她向远处看了一眼,坐在月下的荼狐,美得就像一个精灵。
老妇人没好气地白了女儿一眼:“人家那女娃儿,一看就是个贡品!你?你一看,就是祭品!”
曾经的海誓山盟,曾经的柔情似水,本来大难来时,便成劳燕纷飞。
莫雕陶部落的莫皋女人摸着后脑勺猜疑地想了半天,扭头问旁人道:“我娘说的是啥意义?”
“她是贡品,我是祭品?”
现在陛下又要吟诗,开首就是“多少……”真叫民气惊肉跳啊。
莫皋瞪眼道:“瀚军好短长的,阿谁瀚王,的确能呼风唤雨,我们逃命都来不及呢,干吗还要带着这么个累坠?娘啊,难不成你还想逃去孟国,用这小妞儿做拍门砖,奉迎那孟帝不成?”
孟展又要吟诗了,听得身边仅剩的几个侍从军人菊花一紧。
宫里那些侍婢寺人,固然一向毕恭毕敬,可那埋没的鄙夷,她真的一无所觉么?
老妇人停下脚步,恨铁不成钢地瞪了女儿一眼:“老娘如何生出你这么个蠢物来?你说,我莫雕陶部落,有甚么好东西能够献给瀚王的?没有甚么,是人家能看上眼的,或许……”
老妇人看向远处那月下的精灵,浅笑道:“或许,这个女娃儿能够,讨得了瀚王的欢心。但是,不让她把我们莫雕陶部落当作亲人,就算她获得了瀚王的宠幸,对我们又有甚么帮忙?”
第355章 风月同天
天上一轮明月,如同晶莹的冰盘,悄悄地吊挂在澄蓝的天宇上,将洁白的流光撒照在草原上。
孟展大车停靠在地上,牛儿都卸了车,由他的侍从牵着,在月色下啃食着野草。
留在身边服侍的人从大车上划拉了一些肉脯、果干,囫囵炖了一锅,大师草草地饱了腹。
女孩儿扭头看了眼荼狐,撇撇嘴道:“嗯,给她一碗肉粥,她不肯吃,就坐在那儿一向冷静地抹眼泪,看的民气烦。”
如此绝情!
她老是天真地以为,姐夫密意、仁慈,她不是去抢姐姐的男人,她是想代替姐姐,照顾这个因为姐姐难愈的痼疾痛不欲生的好男人。
老妇人说罢,就向静坐垂泪的荼狐走去。这女娃儿正在彷徨无措的当口,这时多许她些体贴庇护,便越能获得她的信赖与戴德呐!

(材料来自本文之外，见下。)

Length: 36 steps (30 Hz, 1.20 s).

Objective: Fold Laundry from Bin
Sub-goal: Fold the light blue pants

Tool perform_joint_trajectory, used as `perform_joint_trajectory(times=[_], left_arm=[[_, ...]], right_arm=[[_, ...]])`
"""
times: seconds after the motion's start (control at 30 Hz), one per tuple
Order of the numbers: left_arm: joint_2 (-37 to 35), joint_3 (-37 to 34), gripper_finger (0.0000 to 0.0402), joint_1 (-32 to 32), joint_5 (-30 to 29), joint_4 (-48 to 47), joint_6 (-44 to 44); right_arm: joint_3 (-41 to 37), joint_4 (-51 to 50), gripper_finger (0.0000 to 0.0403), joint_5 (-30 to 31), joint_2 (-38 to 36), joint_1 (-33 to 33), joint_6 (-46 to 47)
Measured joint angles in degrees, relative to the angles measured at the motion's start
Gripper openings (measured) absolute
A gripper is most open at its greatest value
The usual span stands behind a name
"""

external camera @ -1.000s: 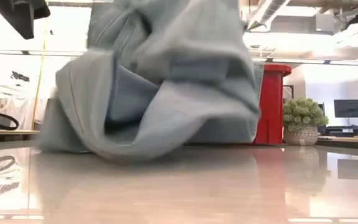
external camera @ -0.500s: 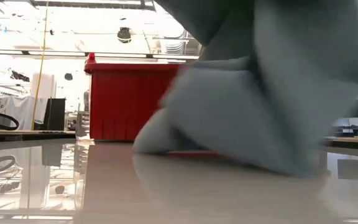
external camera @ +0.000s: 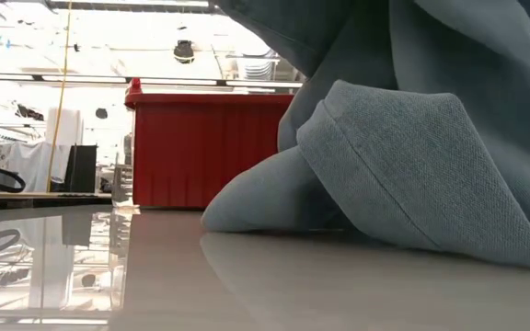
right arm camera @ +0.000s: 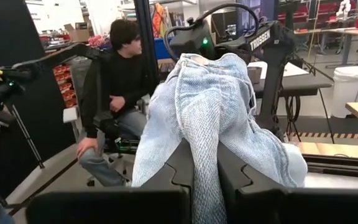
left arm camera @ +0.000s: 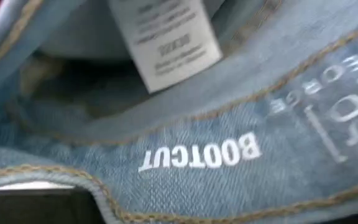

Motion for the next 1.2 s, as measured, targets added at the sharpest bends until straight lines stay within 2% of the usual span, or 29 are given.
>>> perform_joint_trajectory(times=[0.1, 0.2, 0.43, 0.63, 0.87, 1.03, 1.2], left_arm=[[0.00, -0.02, 0.0210, 0.42, 0.90, 4.42, 5.46], [0.00, -0.02, 0.0210, 0.99, 4.19, 9.22, 10.42], [0.00, -0.02, 0.0210, 1.73, 8.00, 13.14, 13.91], [1.39, -0.04, 0.0210, 3.78, 17.49, 14.67, 13.85], [5.76, -0.02, 0.0210, 6.70, 22.99, 19.11, 13.01], [8.62, -0.02, 0.0210, 7.73, 24.36, 18.68, 10.27], [8.13, -0.02, 0.0209, 7.85, 23.58, 16.52, 9.56]], right_arm=[[0.00, 0.10, 0.0050, 0.15, -0.04, -0.05, 0.45], [0.00, -0.53, 0.0051, 0.43, -0.04, -0.11, 2.88], [0.00, -13.25, 0.0051, -0.73, 0.04, 1.07, 8.52], [0.00, -14.36, 0.0052, 1.55, 1.41, 1.86, 8.29], [0.00, -14.32, 0.0052, 1.50, 6.29, 1.96, 8.50], [0.00, -14.50, 0.0064, -1.08, 9.56, 3.27, 8.22], [0.02, -17.43, 0.0101, -1.64, 10.03, 4.54, 7.17]])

老妇人长长地吁了口气,道:“若靳无敌不是瀚王的敌手,我们大草原,就完了。我们逃来的这片牧区,牧草不是都被烧光了么?如果瀚王能烧光全部草原屯积的牧草,那么,我们除了投降瀚王,别无活路。”
老夫人问道:“那孩子还不肯吃东西吗?”
也幸亏荼狐喜吃零食,这车上备了些,不然世人只能杀牛了。
流言绯语传开时,父母、亲眷欲言又止,埋没指责的眼神儿,她真感受不到吗?
中间就是一条小溪,她已沐浴过,坐在河边的草毡上,赤着乌黑的双足,一头和婉的秀发披在肩上,被月光照得映起莹润的光,常常跟着她的头悄悄一动,便有流光似水。
老妇人瞪了女孩儿一眼,道:“莫皋啊,你觉得天下女子,都像你普通的脾气?更何况,南人特别的荏弱。娘不是奉告过你嘛,要好好待她,要让她把你当作亲姐姐。”
孟展含泪吟道:“多少泪,沾袖复横颐。苦衷莫将和泪说,凤笙休向泪时吹。肠断更无疑……”
老妇人矍烁的很,也不拄杖,在草地上走得非常有力:“如果投降瀚王,有厚礼奉上,我们的部落,才气获得善待啊,你明白了么?”
哪怕天下人都不睬解她。
……
枯干的太少,重生的太小,每头牛都要放牧到很远的处所,才气勉强吃饱。
想到白日里姐夫畏死独逃、弃之不顾的景象,荼狐心如刀割。